Finite-Time Convergence Guarantees for Time-Parallel Methods
This work addresses the problem of analyzing and ensuring convergence for time-parallel algorithms in chaotic systems, which is incremental as it builds on existing methods but introduces new theoretical criteria.
The paper tackled the limited convergence analysis of time-parallel methods like Parareal for nonlinear, chaotic systems by introducing a theoretical framework that provides finite-time convergence guarantees, showing the convergence factor scales as O(h^2) and enabling convergence to statistical attractors without pointwise accuracy in chaotic regimes.
Time-parallel algorithms, such as Parareal, are well-understood for linear problems, but their convergence analysis for nonlinear, chaotic systems remains limited. This paper introduces a new theoretical framework for analysing time-decomposition methods as contraction mappings that converge in a finite number of iterations. We derive a finite-time guarantee linking the initial error, convergence rate, and iteration count, defined via a geometric outer--inner-ball condition.
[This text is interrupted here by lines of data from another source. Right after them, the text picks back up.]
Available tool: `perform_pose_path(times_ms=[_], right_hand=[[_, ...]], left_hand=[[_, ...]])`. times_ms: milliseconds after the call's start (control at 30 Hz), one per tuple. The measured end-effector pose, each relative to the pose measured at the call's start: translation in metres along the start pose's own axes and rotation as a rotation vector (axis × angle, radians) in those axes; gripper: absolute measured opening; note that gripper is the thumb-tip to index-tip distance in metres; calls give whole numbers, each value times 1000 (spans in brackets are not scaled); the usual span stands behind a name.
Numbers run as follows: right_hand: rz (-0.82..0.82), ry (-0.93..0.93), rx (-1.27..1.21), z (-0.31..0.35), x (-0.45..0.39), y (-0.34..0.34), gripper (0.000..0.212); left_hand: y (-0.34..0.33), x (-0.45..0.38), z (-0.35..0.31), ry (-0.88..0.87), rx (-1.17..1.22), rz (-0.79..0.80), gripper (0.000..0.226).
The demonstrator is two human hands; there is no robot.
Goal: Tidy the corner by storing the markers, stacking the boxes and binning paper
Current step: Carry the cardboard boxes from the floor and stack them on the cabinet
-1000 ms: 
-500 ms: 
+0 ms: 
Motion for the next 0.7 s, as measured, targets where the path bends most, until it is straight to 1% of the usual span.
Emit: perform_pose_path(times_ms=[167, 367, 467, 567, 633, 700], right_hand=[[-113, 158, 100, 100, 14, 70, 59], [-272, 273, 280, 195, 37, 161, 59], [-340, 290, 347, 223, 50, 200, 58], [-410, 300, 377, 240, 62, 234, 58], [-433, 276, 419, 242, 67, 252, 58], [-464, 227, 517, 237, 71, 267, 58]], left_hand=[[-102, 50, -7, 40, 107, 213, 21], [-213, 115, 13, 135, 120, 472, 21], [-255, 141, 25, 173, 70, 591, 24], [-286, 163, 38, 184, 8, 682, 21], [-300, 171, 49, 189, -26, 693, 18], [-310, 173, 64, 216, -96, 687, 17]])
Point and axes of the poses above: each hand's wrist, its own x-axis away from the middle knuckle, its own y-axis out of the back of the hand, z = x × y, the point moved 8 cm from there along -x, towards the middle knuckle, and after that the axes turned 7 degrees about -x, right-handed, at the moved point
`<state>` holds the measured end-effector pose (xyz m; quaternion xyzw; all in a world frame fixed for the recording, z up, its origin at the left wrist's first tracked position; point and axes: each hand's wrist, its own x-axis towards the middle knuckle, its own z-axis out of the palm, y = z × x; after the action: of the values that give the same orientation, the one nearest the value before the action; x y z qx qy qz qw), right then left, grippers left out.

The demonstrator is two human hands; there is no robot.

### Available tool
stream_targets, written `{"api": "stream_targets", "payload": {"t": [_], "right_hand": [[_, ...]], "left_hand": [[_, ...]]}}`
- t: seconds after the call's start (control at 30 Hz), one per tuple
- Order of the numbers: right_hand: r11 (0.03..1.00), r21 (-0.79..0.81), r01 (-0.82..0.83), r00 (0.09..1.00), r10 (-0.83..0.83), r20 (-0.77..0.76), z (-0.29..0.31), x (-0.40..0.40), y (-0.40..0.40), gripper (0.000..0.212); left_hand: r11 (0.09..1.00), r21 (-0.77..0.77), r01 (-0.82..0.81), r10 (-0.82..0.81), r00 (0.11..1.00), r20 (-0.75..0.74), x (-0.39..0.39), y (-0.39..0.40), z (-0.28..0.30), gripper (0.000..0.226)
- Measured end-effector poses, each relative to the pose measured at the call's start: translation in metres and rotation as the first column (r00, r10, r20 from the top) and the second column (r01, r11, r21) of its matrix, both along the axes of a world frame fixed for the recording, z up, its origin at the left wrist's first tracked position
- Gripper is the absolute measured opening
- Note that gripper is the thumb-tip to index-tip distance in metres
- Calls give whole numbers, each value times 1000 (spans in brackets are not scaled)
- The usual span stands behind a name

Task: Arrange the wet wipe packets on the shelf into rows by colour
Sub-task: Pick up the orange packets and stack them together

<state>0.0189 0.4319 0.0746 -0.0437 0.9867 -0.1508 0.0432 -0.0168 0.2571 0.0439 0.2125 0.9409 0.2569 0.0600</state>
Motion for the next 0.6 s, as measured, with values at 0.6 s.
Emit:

We apply this framework to Parareal, deriving explicit estimates for the convergence factor $β$ on nonlinear problems and showing it scales as $\mathcal{O}(h^2)$ when the macroscopic time grid is uniformly refined. Further, we address the failure of standard convergence criteria in chaotic regimes by introducing a proximity function. This chaos-aware criterion weighs solution discontinuities by the system's Lyapunov exponent (or the solver's Lipschitz constant), allowing the algorithm to converge to the correct statistical attractor without enforcing futile pointwise accuracy on divergent trajectories. Numerical experiments on the Logistic, Lorenz, and Lorenz-96 systems demonstrate that this approach decouples the iteration count from the total simulation time. By isolating the intrinsic mathematical bounds from hardware-dependent overheads, we establish that the method is strictly algorithmically scalable.